What to do =
Taking the line with "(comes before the" as the first and the line with "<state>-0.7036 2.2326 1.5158" as the last, set down exactly every line in that range from the entries below, and no more.

Data listing =
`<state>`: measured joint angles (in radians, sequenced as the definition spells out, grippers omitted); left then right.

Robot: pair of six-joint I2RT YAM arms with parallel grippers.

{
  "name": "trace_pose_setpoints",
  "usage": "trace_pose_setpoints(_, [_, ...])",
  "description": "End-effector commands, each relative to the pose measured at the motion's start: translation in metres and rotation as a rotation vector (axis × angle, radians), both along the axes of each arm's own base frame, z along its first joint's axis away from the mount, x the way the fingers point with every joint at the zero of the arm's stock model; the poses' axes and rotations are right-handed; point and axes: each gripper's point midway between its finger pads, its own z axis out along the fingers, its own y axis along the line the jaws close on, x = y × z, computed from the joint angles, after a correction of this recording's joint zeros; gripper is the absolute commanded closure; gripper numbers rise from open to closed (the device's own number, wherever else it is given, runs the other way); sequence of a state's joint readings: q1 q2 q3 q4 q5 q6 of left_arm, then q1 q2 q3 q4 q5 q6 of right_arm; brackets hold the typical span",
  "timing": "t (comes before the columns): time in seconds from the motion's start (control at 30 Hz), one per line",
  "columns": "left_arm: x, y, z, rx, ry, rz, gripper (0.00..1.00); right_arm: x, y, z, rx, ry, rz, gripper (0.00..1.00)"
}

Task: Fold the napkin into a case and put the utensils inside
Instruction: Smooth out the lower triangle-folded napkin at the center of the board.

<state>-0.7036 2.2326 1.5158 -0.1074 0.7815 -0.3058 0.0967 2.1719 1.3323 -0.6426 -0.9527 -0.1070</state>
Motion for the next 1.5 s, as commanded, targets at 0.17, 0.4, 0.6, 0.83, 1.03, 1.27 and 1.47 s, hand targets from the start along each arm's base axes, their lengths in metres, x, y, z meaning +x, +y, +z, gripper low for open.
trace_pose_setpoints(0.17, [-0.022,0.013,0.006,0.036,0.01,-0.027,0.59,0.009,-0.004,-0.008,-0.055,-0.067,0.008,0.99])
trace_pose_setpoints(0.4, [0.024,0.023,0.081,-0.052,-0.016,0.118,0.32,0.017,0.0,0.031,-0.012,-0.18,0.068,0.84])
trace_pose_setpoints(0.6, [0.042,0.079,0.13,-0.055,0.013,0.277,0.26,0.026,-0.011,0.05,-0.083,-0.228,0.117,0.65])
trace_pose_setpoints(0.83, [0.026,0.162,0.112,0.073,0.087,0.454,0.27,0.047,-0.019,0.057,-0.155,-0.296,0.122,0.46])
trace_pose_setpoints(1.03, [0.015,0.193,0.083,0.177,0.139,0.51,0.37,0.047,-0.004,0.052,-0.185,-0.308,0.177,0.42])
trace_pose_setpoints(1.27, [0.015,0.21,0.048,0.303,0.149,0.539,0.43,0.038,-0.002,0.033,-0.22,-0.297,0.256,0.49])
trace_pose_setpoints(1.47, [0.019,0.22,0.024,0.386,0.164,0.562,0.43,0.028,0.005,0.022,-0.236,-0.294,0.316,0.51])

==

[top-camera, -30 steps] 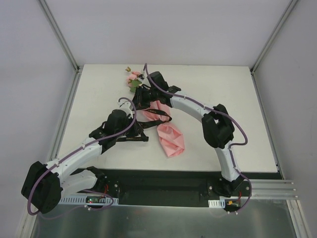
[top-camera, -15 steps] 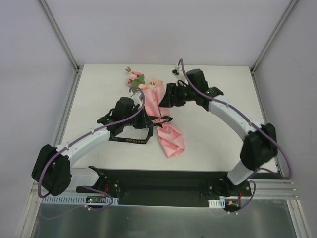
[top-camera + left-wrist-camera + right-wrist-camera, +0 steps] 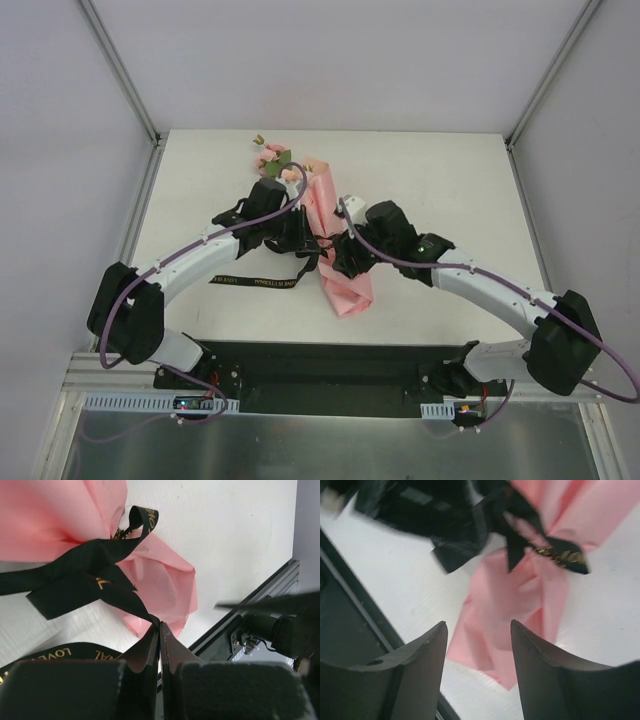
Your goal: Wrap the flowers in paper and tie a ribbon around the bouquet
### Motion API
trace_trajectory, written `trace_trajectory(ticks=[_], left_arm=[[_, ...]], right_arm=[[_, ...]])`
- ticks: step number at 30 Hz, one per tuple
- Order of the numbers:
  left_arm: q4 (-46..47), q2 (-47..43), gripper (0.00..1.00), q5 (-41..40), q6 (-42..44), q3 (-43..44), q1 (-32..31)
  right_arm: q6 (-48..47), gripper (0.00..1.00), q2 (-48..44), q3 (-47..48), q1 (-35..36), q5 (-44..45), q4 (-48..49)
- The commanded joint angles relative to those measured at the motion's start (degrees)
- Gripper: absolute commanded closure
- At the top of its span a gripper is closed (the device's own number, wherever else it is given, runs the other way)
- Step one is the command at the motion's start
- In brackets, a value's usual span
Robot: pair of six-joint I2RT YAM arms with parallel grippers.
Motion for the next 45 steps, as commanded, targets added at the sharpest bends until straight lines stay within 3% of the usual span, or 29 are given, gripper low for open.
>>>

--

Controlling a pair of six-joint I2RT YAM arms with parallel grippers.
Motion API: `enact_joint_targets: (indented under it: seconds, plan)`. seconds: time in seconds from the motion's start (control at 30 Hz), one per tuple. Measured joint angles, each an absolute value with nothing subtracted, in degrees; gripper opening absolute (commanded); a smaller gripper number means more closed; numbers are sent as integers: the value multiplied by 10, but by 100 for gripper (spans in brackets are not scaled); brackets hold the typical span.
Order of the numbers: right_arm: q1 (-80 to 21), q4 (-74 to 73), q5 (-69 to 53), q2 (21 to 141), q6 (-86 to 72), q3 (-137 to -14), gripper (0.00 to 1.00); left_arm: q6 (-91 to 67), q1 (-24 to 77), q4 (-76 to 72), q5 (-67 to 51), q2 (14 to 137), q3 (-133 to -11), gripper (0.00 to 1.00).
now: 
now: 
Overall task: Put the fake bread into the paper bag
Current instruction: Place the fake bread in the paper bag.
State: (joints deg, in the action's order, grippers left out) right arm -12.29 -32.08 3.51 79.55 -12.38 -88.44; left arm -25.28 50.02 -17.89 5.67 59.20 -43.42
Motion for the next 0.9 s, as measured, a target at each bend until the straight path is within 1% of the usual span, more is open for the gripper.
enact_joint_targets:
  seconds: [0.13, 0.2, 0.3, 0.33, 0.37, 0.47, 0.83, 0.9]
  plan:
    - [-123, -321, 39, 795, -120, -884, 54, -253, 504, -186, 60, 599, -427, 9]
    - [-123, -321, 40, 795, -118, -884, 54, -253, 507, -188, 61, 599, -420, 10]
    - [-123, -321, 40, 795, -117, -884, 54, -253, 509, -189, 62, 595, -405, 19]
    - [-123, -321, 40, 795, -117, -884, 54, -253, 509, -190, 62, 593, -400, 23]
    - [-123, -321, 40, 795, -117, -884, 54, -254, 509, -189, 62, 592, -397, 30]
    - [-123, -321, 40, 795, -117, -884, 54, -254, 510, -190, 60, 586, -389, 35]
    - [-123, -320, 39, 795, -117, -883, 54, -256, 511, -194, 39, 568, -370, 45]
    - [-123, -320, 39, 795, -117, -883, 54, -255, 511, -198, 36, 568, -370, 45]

Solution to this exercise =
  "timing": "t (comes before the columns): time in seconds from the motion's start (control at 30 Hz), one per line",
  "columns": "left_arm: x, y, z, rx, ry, rz, gripper (0.00..1.00); right_arm: x, y, z, rx, ry, rz, gripper (0.00..1.00)"
}

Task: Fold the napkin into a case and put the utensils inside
Instruction: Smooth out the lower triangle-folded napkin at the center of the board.

<state>-0.7036 2.2326 1.5158 -0.1074 0.7815 -0.3058 0.0967 2.1719 1.3323 -0.6426 -0.9527 -0.1070</state>

Nothing else goes with this output.